What the Generations Do with What They Inherit

This piece ran in the newspapers in May, 2025

**************************************

Most of the time, when I think about the history of cultural systems, what strikes me is what I call “the persistence of culture” – meaning how much it continues to be what it was, even though the humans carrying the culture get replaced with the turnover of generations.

I was struck, for example, with the extent that Chinese culture emerged out of two centuries of subordination and humiliation by European imperial powers still carrying the traditional Chinese sense of themselves as being the special society at the center of the world, the Middle Kingdom.

Likewise, I noted how aspects of English culture persisted through centuries—for example from the Magna Carta limiting the power of kings over nobles, through the English saying that “A man’s home is his castle,” to the Americans of English descent putting into the U.S. Constitution (as the Fourth Amendment) that the state cannot subject a citizen to “search and seizure” without permission (a warrant) from an independent judiciary.

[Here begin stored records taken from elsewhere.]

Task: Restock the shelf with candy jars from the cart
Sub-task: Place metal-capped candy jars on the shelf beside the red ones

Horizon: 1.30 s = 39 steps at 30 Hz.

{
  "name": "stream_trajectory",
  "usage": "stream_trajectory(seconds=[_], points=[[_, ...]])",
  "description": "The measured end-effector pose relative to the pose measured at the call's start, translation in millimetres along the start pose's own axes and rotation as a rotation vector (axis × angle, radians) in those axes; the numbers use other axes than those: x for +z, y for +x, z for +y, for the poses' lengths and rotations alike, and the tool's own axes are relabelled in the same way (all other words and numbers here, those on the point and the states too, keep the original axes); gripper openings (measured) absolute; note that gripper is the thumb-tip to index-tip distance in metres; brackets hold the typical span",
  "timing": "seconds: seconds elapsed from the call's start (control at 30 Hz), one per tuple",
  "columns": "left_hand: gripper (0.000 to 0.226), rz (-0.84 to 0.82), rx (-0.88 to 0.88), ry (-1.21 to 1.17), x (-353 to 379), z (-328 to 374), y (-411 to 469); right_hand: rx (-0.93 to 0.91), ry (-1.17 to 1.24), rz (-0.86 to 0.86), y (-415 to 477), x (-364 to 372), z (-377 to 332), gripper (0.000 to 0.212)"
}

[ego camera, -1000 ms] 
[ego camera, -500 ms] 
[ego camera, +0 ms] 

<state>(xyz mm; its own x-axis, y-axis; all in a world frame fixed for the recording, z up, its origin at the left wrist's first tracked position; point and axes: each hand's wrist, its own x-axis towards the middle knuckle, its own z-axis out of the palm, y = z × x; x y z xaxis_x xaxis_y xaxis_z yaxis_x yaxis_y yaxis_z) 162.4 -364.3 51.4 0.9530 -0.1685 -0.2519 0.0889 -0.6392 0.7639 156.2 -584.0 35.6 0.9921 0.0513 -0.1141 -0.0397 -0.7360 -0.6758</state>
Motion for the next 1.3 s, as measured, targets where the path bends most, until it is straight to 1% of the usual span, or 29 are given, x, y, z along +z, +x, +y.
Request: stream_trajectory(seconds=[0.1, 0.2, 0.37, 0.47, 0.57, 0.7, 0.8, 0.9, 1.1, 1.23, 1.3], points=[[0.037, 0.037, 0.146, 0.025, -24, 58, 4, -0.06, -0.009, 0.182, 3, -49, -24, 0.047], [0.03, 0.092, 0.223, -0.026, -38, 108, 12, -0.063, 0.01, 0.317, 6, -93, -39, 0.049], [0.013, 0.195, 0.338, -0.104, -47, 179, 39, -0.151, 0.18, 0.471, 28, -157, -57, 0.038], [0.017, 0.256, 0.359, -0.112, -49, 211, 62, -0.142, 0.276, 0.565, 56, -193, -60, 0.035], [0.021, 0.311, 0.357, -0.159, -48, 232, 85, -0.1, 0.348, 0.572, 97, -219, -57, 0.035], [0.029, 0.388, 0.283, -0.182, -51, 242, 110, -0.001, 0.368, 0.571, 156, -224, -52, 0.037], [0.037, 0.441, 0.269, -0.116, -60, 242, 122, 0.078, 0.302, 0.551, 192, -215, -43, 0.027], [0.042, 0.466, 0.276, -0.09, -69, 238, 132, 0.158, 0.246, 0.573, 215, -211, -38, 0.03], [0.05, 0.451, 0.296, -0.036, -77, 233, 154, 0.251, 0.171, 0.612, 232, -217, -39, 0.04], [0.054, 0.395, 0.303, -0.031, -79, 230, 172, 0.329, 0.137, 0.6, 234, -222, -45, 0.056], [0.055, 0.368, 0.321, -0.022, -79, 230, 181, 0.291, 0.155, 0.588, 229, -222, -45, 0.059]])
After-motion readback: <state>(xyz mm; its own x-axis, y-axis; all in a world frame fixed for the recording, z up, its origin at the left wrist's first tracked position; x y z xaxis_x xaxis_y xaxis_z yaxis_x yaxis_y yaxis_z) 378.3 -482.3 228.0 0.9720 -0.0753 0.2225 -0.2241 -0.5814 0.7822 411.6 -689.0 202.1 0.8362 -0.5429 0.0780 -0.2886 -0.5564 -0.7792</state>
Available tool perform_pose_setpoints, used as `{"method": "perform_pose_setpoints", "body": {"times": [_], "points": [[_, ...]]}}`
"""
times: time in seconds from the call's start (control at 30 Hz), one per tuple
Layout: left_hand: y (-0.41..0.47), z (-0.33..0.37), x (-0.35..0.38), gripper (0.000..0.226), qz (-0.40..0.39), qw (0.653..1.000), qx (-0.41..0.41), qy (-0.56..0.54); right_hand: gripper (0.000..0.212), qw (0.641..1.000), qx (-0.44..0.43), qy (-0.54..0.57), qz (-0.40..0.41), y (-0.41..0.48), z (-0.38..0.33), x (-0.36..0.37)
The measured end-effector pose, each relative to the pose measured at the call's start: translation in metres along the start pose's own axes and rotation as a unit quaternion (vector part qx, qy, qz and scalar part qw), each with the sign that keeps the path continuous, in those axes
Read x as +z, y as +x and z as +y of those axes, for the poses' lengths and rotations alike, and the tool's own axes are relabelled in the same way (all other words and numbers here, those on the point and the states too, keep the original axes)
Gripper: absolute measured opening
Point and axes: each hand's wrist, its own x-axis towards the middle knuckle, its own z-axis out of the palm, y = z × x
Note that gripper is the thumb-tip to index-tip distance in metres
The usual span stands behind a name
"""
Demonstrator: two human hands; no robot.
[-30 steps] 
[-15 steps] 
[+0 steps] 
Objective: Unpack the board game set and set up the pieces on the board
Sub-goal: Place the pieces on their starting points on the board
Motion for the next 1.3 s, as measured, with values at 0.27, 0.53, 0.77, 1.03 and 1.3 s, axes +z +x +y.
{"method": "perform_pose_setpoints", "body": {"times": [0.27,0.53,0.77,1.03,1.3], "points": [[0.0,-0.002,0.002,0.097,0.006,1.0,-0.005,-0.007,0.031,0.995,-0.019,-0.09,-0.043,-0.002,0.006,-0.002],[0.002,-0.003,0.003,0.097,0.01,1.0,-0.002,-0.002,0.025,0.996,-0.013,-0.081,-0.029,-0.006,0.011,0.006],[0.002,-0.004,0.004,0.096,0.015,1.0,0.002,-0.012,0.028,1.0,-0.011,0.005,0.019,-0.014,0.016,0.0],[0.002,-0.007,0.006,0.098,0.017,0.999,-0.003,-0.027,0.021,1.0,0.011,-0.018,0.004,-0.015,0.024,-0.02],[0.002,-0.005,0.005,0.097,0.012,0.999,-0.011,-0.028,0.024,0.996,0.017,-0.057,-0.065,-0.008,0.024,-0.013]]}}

It is no wonder that culture “persists,” because a “culture” is the sum of those dimensions of human life that are not part of genetic transmission but are of human creation and passed along from generation to generation.

That inter-generational transmission, however, can be an occasion for change as well as for persistence. For better or for worse: i.e. the new generation can embody improvements in the culture into which they were born, or they can fail to uphold the virtues of the culture of their parents and grandparents. History is full of both.

In my lifetime, one striking example of a change for the better was the transformation of the political/moral culture of Germany in the aftermath of World War II. One might say that the Nazi nightmare was a historical aberration in German history, but it was also a magnification of some of the long-standing tendencies in German culture. The wounds that fed Nazism didn’t heal overnight. And in some ways, the dark tendencies required the turnover of generations to be overcome. But within a couple of generations, Germans seemed to have become a positive player in the world that their grandparents had terrorized.

But this moment in history is, on balance, not a time of improvement but of cultural and moral deterioration. The global nature of this overall trend raises one set of questions. But in each country, it seems that the breakdown has it’s own specific causes.

In the case of Israel, a nation founded by idealists who’d fled from persecution, has become a nation ruled by people lacking in scruples that would restrain their becoming the persecutors of others.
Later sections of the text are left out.